WHAT TO WORK ON: Nothing but the listing below, retyped exactly, should appear in the answer.

AVAILABLE DATA:
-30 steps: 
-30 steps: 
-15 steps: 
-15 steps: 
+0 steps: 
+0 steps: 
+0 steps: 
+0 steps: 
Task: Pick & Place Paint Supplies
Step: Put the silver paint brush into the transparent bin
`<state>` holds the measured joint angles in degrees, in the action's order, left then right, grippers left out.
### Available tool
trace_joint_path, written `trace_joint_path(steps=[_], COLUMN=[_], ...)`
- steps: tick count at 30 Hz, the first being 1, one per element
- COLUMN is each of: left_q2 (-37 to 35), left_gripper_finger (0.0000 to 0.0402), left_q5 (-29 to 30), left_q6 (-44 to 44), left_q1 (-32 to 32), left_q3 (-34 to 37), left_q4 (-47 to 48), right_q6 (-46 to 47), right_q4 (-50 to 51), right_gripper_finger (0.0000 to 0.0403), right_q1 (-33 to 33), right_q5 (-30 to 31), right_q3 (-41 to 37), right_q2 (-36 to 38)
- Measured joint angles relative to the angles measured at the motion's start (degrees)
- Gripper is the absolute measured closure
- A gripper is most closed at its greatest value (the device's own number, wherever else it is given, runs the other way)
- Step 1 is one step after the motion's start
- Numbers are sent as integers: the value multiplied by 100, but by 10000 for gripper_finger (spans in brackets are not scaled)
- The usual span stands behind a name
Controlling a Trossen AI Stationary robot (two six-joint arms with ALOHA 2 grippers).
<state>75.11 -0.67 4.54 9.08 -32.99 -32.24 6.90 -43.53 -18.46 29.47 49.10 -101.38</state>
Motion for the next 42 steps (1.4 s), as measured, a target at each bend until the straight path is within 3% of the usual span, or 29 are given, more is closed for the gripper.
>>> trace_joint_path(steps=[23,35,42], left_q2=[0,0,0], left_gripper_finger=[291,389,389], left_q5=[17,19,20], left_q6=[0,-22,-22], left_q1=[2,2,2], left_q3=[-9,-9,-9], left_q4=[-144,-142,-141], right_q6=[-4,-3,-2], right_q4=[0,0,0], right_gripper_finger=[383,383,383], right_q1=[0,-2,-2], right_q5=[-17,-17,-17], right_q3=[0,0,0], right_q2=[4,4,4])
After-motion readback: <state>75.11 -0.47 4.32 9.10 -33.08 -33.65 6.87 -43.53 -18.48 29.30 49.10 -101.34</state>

ANSWER TO THIS PROBLEM:
-30 steps: 
-30 steps: 
-15 steps: 
-15 steps: 
+0 steps: 
+0 steps: 
+0 steps: 
+0 steps: 
Task: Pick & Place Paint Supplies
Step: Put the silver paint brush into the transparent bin
`<state>` holds the measured joint angles in degrees, in the action's order, left then right, grippers left out.
### Available tool
trace_joint_path, written `trace_joint_path(steps=[_], COLUMN=[_], ...)`
- steps: tick count at 30 Hz, the first being 1, one per element
- COLUMN is each of: left_q2 (-37 to 35), left_gripper_finger (0.0000 to 0.0402), left_q5 (-29 to 30), left_q6 (-44 to 44), left_q1 (-32 to 32), left_q3 (-34 to 37), left_q4 (-47 to 48), right_q6 (-46 to 47), right_q4 (-50 to 51), right_gripper_finger (0.0000 to 0.0403), right_q1 (-33 to 33), right_q5 (-30 to 31), right_q3 (-41 to 37), right_q2 (-36 to 38)
- Measured joint angles relative to the angles measured at the motion's start (degrees)
- Gripper is the absolute measured closure
- A gripper is most closed at its greatest value (the device's own number, wherever else it is given, runs the other way)
- Step 1 is one step after the motion's start
- Numbers are sent as integers: the value multiplied by 100, but by 10000 for gripper_finger (spans in brackets are not scaled)
- The usual span stands behind a name
Controlling a Trossen AI Stationary robot (two six-joint arms with ALOHA 2 grippers).
<state>75.11 -0.67 4.54 9.08 -32.99 -32.24 6.90 -43.53 -18.46 29.47 49.10 -101.38</state>
Motion for the next 42 steps (1.4 s), as measured, a target at each bend until the straight path is within 3% of the usual span, or 29 are given, more is closed for the gripper.
>>> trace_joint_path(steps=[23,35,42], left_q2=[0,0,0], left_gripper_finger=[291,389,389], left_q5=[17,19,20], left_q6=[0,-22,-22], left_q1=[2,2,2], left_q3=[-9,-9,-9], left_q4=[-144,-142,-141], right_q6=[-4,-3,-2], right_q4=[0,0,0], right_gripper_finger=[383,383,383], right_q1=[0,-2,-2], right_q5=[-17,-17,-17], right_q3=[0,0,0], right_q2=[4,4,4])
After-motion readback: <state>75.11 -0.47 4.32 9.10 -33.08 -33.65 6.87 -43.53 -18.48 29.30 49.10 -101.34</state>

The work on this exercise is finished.